Exercise
Scan the data for "down" and copy the lines it appears in.

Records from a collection
>>

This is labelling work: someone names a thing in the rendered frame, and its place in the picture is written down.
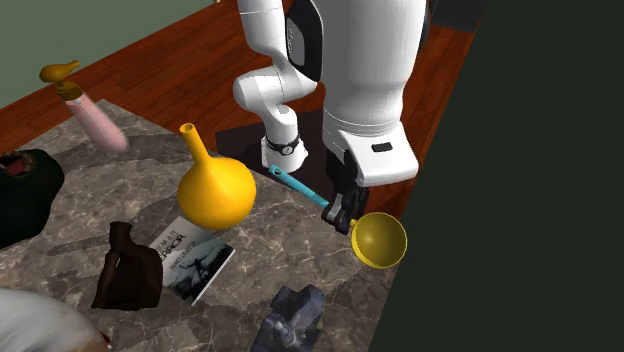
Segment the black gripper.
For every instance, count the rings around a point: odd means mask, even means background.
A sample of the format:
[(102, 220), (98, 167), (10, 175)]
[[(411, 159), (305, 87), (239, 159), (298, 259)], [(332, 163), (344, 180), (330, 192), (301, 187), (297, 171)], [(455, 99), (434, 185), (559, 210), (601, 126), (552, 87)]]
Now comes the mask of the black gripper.
[(327, 150), (326, 174), (333, 185), (334, 197), (323, 210), (321, 217), (338, 233), (347, 235), (351, 220), (359, 219), (364, 214), (370, 191), (356, 183), (358, 167), (350, 150), (344, 152), (343, 160)]

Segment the grey-blue figure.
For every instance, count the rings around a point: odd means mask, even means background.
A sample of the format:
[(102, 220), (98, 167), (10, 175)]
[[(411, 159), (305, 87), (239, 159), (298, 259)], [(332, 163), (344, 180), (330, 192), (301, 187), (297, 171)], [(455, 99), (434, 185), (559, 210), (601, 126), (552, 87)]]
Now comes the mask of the grey-blue figure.
[(325, 294), (309, 284), (299, 291), (282, 286), (250, 352), (313, 352), (324, 312)]

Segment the dark robot stand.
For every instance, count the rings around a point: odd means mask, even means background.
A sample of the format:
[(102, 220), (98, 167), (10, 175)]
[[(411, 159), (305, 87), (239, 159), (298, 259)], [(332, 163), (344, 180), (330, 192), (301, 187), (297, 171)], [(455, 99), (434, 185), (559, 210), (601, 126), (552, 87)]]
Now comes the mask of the dark robot stand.
[[(333, 185), (326, 174), (327, 148), (322, 141), (323, 110), (298, 114), (298, 128), (308, 156), (291, 175), (314, 192), (330, 201)], [(248, 168), (271, 177), (262, 165), (261, 139), (265, 135), (262, 122), (216, 133), (218, 153), (244, 163)]]

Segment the yellow long-necked vase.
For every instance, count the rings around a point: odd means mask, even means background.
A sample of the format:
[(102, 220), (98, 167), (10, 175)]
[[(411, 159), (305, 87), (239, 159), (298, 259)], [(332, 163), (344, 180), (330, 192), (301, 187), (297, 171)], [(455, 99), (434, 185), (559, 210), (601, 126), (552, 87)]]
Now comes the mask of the yellow long-necked vase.
[(256, 197), (251, 171), (238, 160), (211, 156), (192, 123), (183, 124), (180, 132), (194, 160), (177, 189), (183, 214), (214, 230), (239, 224), (250, 214)]

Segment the grey and white book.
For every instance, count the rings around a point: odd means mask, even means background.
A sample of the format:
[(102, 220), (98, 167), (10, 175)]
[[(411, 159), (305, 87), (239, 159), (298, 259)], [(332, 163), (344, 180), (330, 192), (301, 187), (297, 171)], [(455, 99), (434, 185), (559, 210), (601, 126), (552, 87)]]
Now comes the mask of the grey and white book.
[(152, 242), (163, 264), (163, 286), (194, 306), (235, 253), (229, 244), (178, 216)]

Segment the dark brown figure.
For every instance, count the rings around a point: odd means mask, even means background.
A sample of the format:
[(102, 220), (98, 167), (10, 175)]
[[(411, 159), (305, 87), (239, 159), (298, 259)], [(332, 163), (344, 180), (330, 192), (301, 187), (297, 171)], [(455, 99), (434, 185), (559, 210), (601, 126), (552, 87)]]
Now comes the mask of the dark brown figure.
[(98, 279), (92, 308), (137, 311), (158, 306), (163, 286), (163, 265), (158, 252), (136, 244), (132, 225), (110, 223), (110, 250)]

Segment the pink bottle with yellow pump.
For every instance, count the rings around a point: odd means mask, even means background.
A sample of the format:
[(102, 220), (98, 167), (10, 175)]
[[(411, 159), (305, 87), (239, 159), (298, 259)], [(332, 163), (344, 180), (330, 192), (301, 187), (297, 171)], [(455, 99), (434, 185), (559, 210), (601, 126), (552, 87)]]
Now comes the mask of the pink bottle with yellow pump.
[(41, 69), (39, 78), (44, 83), (56, 84), (58, 96), (96, 146), (110, 153), (126, 151), (129, 142), (121, 129), (75, 82), (67, 80), (79, 66), (78, 60), (47, 65)]

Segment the dark round container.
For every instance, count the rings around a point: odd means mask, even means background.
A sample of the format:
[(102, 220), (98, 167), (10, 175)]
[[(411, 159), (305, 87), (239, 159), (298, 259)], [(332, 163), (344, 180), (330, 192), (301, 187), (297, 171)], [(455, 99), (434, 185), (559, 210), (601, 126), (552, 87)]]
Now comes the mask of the dark round container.
[(0, 249), (41, 233), (64, 180), (60, 164), (44, 150), (0, 156)]

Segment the white rounded object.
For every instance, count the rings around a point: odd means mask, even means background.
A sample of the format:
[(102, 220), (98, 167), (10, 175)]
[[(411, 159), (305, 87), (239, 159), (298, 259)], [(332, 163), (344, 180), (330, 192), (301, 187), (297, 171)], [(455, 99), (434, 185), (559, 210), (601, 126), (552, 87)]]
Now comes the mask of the white rounded object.
[(0, 288), (0, 352), (111, 352), (82, 313), (38, 293)]

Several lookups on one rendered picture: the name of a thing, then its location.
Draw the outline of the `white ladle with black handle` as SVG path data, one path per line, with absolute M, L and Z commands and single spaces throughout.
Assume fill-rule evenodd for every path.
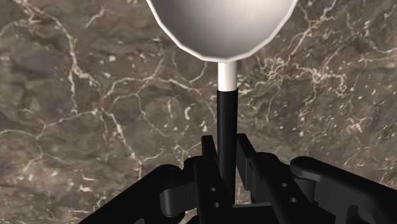
M 182 50 L 217 64 L 219 172 L 235 200 L 238 61 L 269 44 L 298 0 L 146 0 L 157 24 Z

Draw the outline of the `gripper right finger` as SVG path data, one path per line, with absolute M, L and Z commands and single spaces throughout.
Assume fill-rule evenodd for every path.
M 397 224 L 397 190 L 312 157 L 289 164 L 237 135 L 237 170 L 278 224 Z

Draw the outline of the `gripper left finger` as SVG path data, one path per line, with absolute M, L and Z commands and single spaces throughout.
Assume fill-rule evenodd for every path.
M 233 207 L 212 136 L 202 136 L 201 147 L 202 155 L 186 159 L 182 169 L 157 167 L 79 224 L 179 224 L 191 209 L 198 212 L 191 224 L 231 221 Z

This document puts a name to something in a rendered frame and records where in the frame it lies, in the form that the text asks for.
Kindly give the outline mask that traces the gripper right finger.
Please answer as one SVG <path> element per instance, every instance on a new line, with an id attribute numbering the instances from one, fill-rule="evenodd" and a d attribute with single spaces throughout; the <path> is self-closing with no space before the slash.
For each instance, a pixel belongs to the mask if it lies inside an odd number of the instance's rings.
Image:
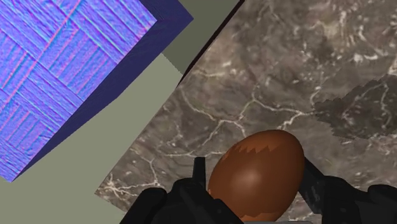
<path id="1" fill-rule="evenodd" d="M 298 192 L 321 224 L 397 224 L 397 188 L 371 185 L 358 190 L 346 180 L 325 176 L 305 159 Z"/>

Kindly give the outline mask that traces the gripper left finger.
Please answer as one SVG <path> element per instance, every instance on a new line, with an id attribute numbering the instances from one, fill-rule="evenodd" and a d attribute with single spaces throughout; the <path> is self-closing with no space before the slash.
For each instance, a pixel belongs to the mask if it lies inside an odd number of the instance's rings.
<path id="1" fill-rule="evenodd" d="M 210 196 L 205 181 L 205 158 L 196 157 L 192 177 L 175 181 L 170 192 L 143 190 L 120 224 L 244 224 L 222 200 Z"/>

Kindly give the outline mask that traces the brown egg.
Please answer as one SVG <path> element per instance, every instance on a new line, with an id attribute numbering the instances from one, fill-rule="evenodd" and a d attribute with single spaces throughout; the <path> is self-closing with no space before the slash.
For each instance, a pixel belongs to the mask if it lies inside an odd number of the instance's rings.
<path id="1" fill-rule="evenodd" d="M 299 140 L 266 130 L 234 144 L 218 161 L 208 191 L 242 221 L 276 221 L 294 200 L 305 157 Z"/>

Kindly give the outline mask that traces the purple patterned robot stand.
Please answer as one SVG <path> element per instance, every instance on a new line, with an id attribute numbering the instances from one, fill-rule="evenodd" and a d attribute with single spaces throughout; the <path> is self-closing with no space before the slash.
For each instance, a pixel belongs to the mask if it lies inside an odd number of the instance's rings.
<path id="1" fill-rule="evenodd" d="M 0 0 L 0 177 L 115 100 L 192 19 L 179 0 Z"/>

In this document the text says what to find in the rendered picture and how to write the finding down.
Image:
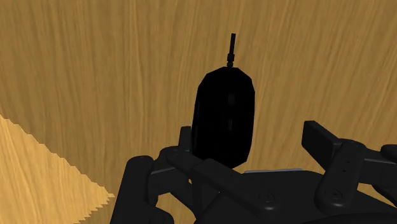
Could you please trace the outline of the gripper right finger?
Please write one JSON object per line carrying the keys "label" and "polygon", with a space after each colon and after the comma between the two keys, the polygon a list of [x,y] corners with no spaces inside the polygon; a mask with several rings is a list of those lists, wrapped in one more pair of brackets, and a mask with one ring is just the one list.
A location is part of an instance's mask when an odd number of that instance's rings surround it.
{"label": "gripper right finger", "polygon": [[325,170],[314,196],[321,212],[350,213],[360,183],[372,185],[397,207],[397,145],[371,150],[363,143],[338,138],[309,120],[303,123],[302,147]]}

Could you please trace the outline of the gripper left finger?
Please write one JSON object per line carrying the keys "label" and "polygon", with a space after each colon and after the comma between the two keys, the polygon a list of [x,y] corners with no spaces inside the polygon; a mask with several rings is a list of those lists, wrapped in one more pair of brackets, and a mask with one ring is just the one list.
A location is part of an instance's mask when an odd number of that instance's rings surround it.
{"label": "gripper left finger", "polygon": [[194,214],[194,224],[275,223],[275,195],[230,167],[192,155],[193,131],[182,127],[178,145],[162,149],[156,160],[128,160],[109,224],[174,224],[157,207],[165,193]]}

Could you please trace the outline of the black computer mouse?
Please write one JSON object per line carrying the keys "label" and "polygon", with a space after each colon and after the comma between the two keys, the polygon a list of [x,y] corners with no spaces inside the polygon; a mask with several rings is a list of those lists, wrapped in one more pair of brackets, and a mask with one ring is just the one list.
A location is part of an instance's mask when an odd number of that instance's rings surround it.
{"label": "black computer mouse", "polygon": [[192,121],[192,154],[231,169],[247,161],[254,127],[252,79],[233,65],[236,34],[230,37],[226,66],[200,82]]}

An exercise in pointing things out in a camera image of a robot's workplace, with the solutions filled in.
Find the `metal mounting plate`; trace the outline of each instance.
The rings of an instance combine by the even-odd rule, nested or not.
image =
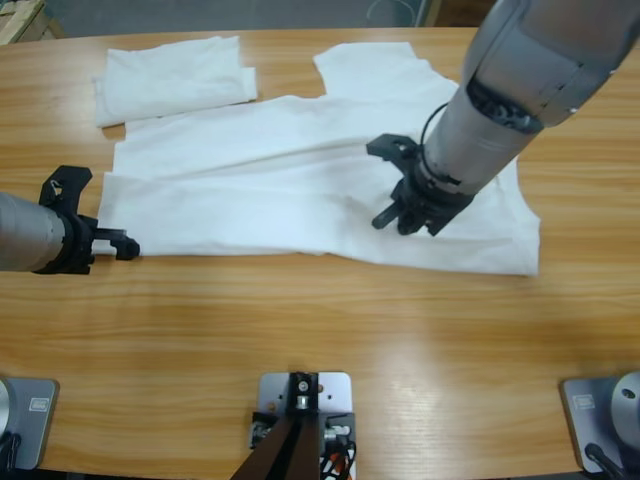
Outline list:
[[[609,426],[611,392],[618,379],[618,377],[574,379],[563,382],[561,386],[576,457],[580,466],[589,473],[602,472],[602,469],[589,460],[584,452],[589,443],[599,445],[616,465],[622,467],[620,450],[614,441],[615,433]]]
[[[289,373],[265,373],[260,379],[258,411],[284,415],[288,383]],[[322,392],[318,395],[321,413],[353,413],[351,377],[348,374],[320,372],[318,383],[322,385]]]
[[[9,392],[6,429],[20,435],[16,468],[36,468],[44,455],[58,384],[53,380],[5,378]]]

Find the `folded white cloth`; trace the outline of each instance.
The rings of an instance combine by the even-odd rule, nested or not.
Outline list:
[[[407,44],[341,45],[316,57],[324,97],[127,123],[105,176],[101,225],[126,228],[143,255],[328,252],[536,274],[539,220],[520,194],[515,162],[435,238],[371,226],[400,173],[368,156],[365,144],[385,132],[415,138],[456,89],[412,55]],[[401,79],[394,58],[404,65]]]
[[[109,49],[104,75],[94,86],[98,127],[243,103],[258,95],[255,69],[242,66],[238,37],[132,52]]]

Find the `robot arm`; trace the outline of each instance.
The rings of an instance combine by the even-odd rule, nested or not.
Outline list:
[[[368,145],[404,173],[373,225],[398,218],[403,235],[436,235],[545,127],[577,112],[639,32],[637,0],[499,0],[426,143],[387,135]]]

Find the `wooden table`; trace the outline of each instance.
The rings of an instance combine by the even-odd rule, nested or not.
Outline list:
[[[0,48],[0,190],[36,200],[60,164],[101,177],[122,129],[93,126],[108,47],[210,34]],[[472,30],[242,33],[262,98],[323,93],[311,57],[411,41],[457,78]],[[365,480],[576,470],[560,380],[640,368],[640,51],[522,155],[542,218],[537,278],[332,256],[99,259],[88,277],[0,274],[0,370],[60,382],[44,467],[228,478],[264,372],[344,370]]]

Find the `label sticker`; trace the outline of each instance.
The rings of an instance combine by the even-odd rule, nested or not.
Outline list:
[[[48,398],[32,398],[29,402],[30,412],[48,412],[49,411],[49,399]]]
[[[577,410],[590,410],[596,408],[596,402],[593,400],[593,395],[574,395],[573,396],[573,406],[576,407]]]

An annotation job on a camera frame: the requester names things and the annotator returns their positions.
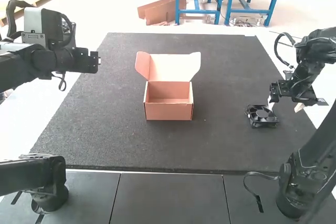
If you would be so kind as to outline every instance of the concrete floor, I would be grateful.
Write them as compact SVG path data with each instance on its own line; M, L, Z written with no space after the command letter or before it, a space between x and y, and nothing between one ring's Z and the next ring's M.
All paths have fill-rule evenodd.
M180 26L155 27L146 26L145 21L138 18L137 7L155 0L49 0L45 8L65 13L69 19L77 23L77 45L95 50L107 32L142 32L142 33L190 33L190 34L243 34L257 35L260 42L274 61L279 71L284 70L273 52L276 34L269 31L283 32L303 37L317 28L336 26L331 15L334 0L278 0L272 21L268 28L226 27L223 18L218 26L196 22L185 22ZM225 14L226 1L222 5ZM253 8L267 8L270 0L252 0ZM216 6L211 3L204 8ZM17 20L18 29L23 28L23 18ZM4 36L7 28L1 28ZM279 53L287 61L295 61L292 48L279 45ZM336 98L336 89L329 88L327 83L336 81L335 66L328 65L314 83L319 97L325 98L332 105ZM58 91L58 80L35 80L20 86L0 106L0 125L2 147L0 159L16 158L21 153L28 153L49 120L62 103L67 92L79 77L77 73L67 73L68 89ZM329 111L330 106L313 106L306 112L314 125L318 127Z

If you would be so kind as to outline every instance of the cardboard box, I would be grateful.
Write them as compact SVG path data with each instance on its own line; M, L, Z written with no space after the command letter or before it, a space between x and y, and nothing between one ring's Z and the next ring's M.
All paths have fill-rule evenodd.
M139 18L146 19L146 25L154 25L160 22L175 20L176 0L159 0L138 7ZM180 0L180 9L186 9L187 0Z
M136 54L135 69L147 79L143 99L147 120L191 120L194 98L191 79L200 70L201 53Z

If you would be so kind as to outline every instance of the black mat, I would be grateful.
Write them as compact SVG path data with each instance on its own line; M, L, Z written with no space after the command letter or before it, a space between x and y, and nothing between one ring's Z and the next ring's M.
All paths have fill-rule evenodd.
M121 174L111 224L230 224L221 175Z
M224 175L231 224L300 224L286 218L278 209L275 197L278 182L259 177L246 179L246 184L261 197L264 213L260 213L255 198L244 188L243 176ZM330 195L309 224L332 224L336 220L336 200Z
M45 215L42 224L108 224L119 178L119 173L67 172L69 199L59 210ZM37 224L30 194L23 193L11 205L15 195L7 195L0 202L0 223Z
M145 79L137 51L202 53L193 79L194 119L146 121ZM314 132L306 114L283 98L277 129L252 129L247 104L266 103L281 78L256 37L108 34L97 74L82 74L32 152L63 155L75 167L175 172L278 171Z

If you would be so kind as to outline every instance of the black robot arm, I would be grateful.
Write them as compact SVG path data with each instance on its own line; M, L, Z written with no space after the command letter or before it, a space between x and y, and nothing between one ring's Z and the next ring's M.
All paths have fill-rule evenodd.
M68 199L65 160L47 154L22 155L0 162L0 196L24 191L32 196L32 209L40 214L59 209Z
M24 31L16 31L16 7L24 8ZM76 23L66 15L11 0L6 16L9 29L0 41L0 93L36 78L50 80L54 71L62 74L59 88L64 90L67 71L98 71L98 52L89 54L87 48L76 46ZM14 43L20 36L23 43Z
M275 41L276 56L293 69L277 53L277 43L282 36L288 37L296 48L298 65L294 72L286 72L285 80L271 84L269 102L291 97L293 102L306 106L319 104L321 101L316 98L312 83L326 63L336 62L336 27L315 30L300 43L295 43L287 33L280 34ZM276 198L279 210L288 218L300 220L300 223L306 224L311 220L336 185L335 122L336 102L311 139L281 165L279 176L269 176L269 179L279 180ZM251 193L261 205L259 196Z
M0 42L0 93L36 78L51 79L52 72L96 73L99 57L88 49L47 50L39 44Z

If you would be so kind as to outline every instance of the black computer fan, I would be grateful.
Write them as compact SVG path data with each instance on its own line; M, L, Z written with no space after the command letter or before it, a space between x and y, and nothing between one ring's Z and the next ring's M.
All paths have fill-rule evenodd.
M267 105L248 105L245 114L249 118L252 128L275 128L279 123L278 118Z

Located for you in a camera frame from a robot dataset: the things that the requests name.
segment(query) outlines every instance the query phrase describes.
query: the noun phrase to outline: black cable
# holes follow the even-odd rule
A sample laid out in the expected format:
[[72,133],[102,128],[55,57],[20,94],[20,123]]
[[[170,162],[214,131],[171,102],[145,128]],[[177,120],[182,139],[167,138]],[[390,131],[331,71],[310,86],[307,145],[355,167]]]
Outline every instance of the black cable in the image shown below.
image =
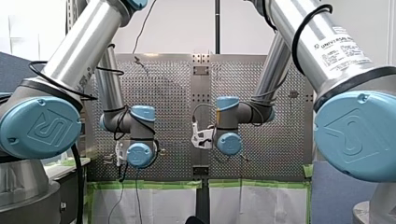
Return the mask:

<<

Exercise output
This is labelling work: someone names a thing in the rendered frame, and its place in the picture is written down.
In this document the text says what to find in the rendered picture and how to write the finding down.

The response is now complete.